To start generating an avatar motion video:

python

import requests
import base64
import time

# API configuration
API_KEY = "your_api_key_here"
BASE_URL = "https://mirako.co"

headers = {
    "Authorization": f"Bearer {API_KEY}",
    "Content-Type": "application/json"
}

def create_avatar_motion(image_path, audio_path, positive_prompt, negative_prompt):
    """Create avatar motion video from image, audio, and prompts"""

    # Encode image to base64
    with open(image_path, "rb") as image_file:
        image_data = base64.b64encode(image_file.read()).decode('utf-8')

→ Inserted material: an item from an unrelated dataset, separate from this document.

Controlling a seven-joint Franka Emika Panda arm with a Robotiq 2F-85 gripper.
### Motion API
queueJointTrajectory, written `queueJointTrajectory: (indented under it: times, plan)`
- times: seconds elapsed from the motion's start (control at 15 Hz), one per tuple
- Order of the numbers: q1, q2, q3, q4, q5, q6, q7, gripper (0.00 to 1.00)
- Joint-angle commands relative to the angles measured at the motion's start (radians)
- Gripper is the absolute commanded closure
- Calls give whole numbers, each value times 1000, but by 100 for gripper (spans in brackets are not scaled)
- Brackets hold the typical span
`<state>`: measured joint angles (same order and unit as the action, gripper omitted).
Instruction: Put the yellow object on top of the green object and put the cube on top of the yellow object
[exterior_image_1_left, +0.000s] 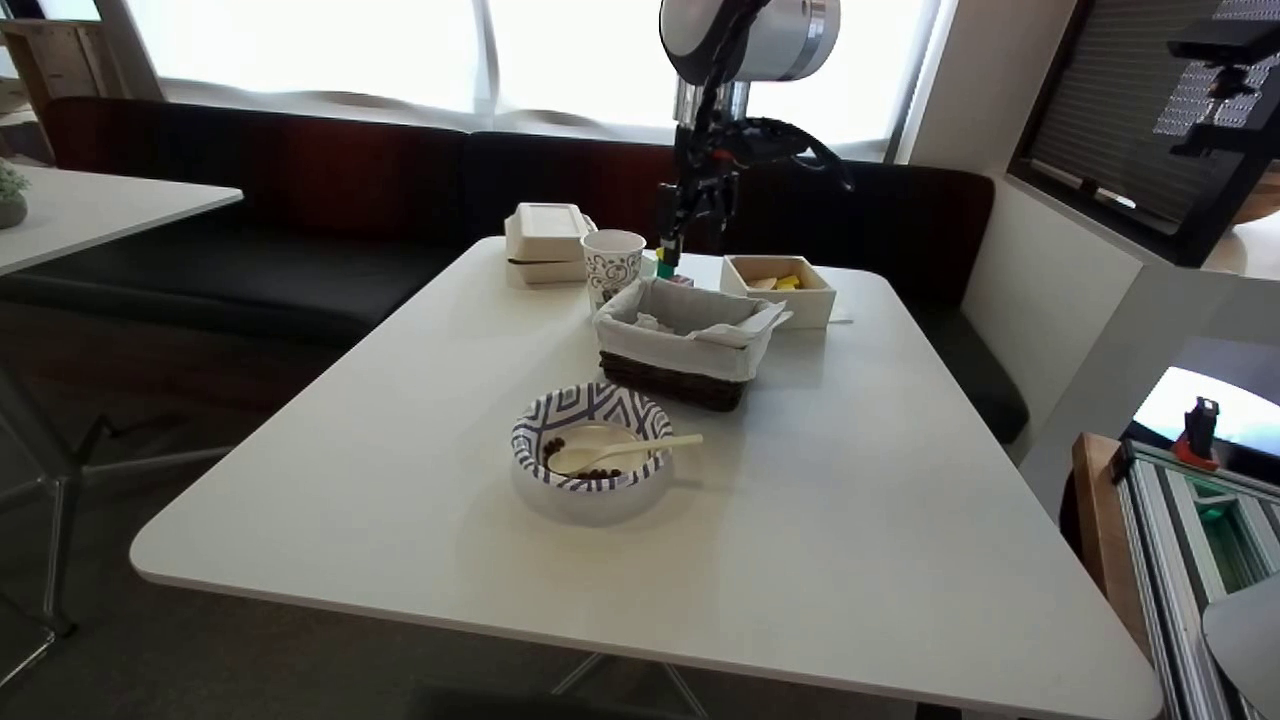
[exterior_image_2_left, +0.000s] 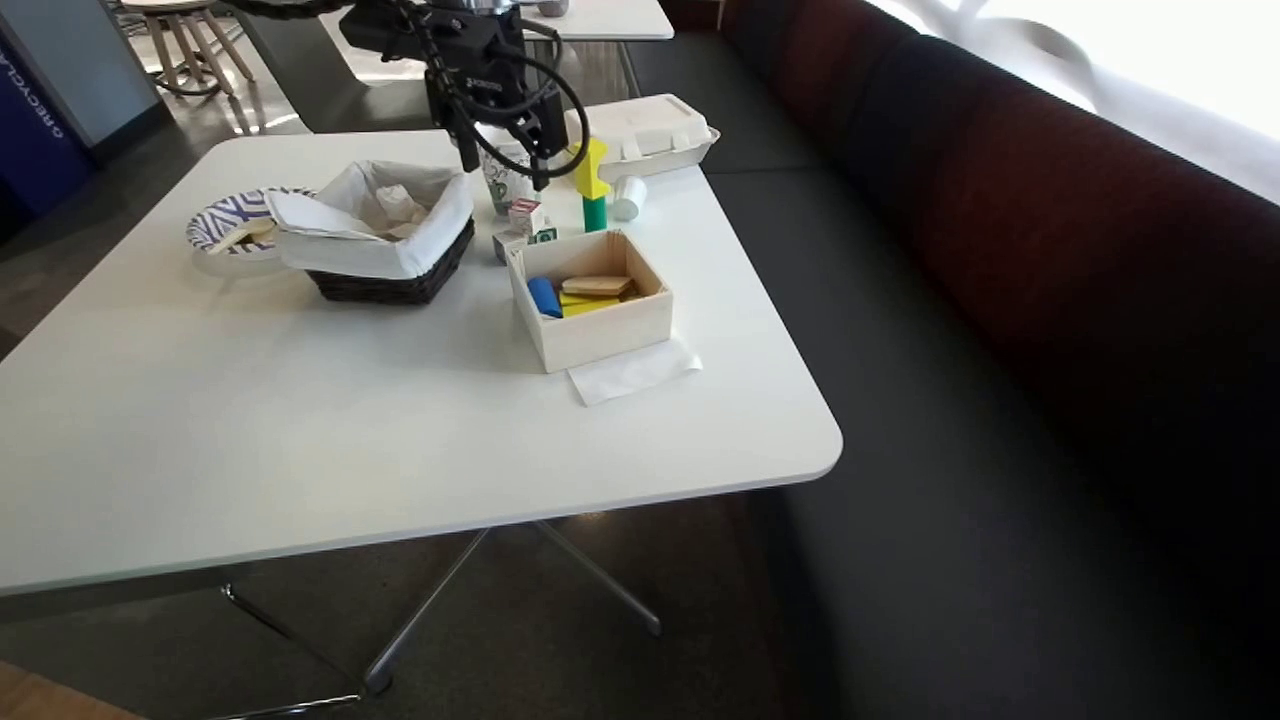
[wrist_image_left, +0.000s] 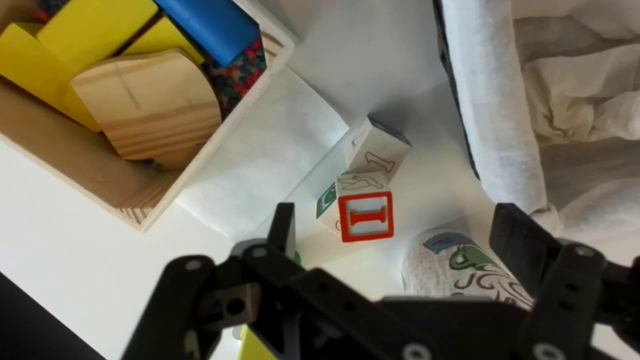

    # Encode audio to base64
    with open(audio_path, "rb") as audio_file:
        audio_data = base64.b64encode(audio_file.read()).decode('utf-8')

    payload = {
        "image": image_data,
        "audio": audio_data,
        "positive_prompt": positive_prompt,
        "negative_prompt": negative_prompt
    }

    response = requests.post(
        f"{BASE_URL}/v1/video/async_generate_avatar_motion",
        headers=headers,
        json=payload
    )

    if response.status_code == 200:
        result = response.json()
        task_id = result['data']['task_id']
        print(f"✅ Avatar motion generation started!")
        print(f"Task ID: {task_id}")
        return task_id
    else:
        print(f"❌ Error: {response.status_code}")
        print(response.text)
        return None

# Generate avatar motion
task_id = create_avatar_motion(
    "portrait.jpg",
    "speech.wav",
    "A happy young man laughing and gesturing enthusiastically",
    "blurry, low quality, static pose"
)

Input Requirements

Image Requirements

Formats: JPG, PNG
Size: Minimum 512x512 pixels, maximum 1920x1080 pixels.
Quality: Clear frontal face, good lighting
Face: Single person, looking forward, with mouth closed
Background: Simple background preferred

Audio Requirements

Formats: WAV, MP3
Duration: Up to 3 minutes per video
Quality: Clear speech, minimal background noise
Sample Rate: 44.1kHz or 48kHz recommended.

Prompt Requirements

Positive Prompt: Describe the desired avatar motion and expressions (max 512 characters)
Negative Prompt: Describe what to avoid in the motion generation (max 512 characters)
Examples:
- Positive: "A confident speaker gesturing with hands while explaining concepts"
- Negative: "static pose, no movement, blurry"

Polling for Video Status

python

def check_video_status(task_id):
    """Check avatar motion generation status"""

    response = requests.get(
        f"{BASE_URL}/v1/video/async_generate_avatar_motion/{task_id}/status",
        headers=headers
    )

    if response.status_code == 200:
        result = response.json()['data']
        status = result['status']

        print(f"Status: {status}")

        if status == "COMPLETED":
            video_url = result.get('file_url')
            duration = result.get('output_duration')
            print(f"🎉 Video generation completed!")
            print(f"Video URL: {video_url}")
            print(f"Duration: {duration} seconds")
            return {"status": "completed", "video_url": video_url, "duration": duration}

        elif status in ["IN_QUEUE", "IN_PROGRESS"]:
            print("⏳ Video generation in progress...")
            return {"status": "processing"}

        elif status in ["FAILED", "CANCELED", "TIMED_OUT"]:
            print(f"❌ Video generation failed: {status}")
            return {"status": "failed"}

        else:
            print(f"Unknown status: {status}")
            return {"status": "unknown"}
    else:
        print(f"Error checking status: {response.text}")
        return {"status": "error"}

def wait_for_video_completion(task_id, max_wait_time=300):  # 5 minutes
    """Wait for video generation to complete"""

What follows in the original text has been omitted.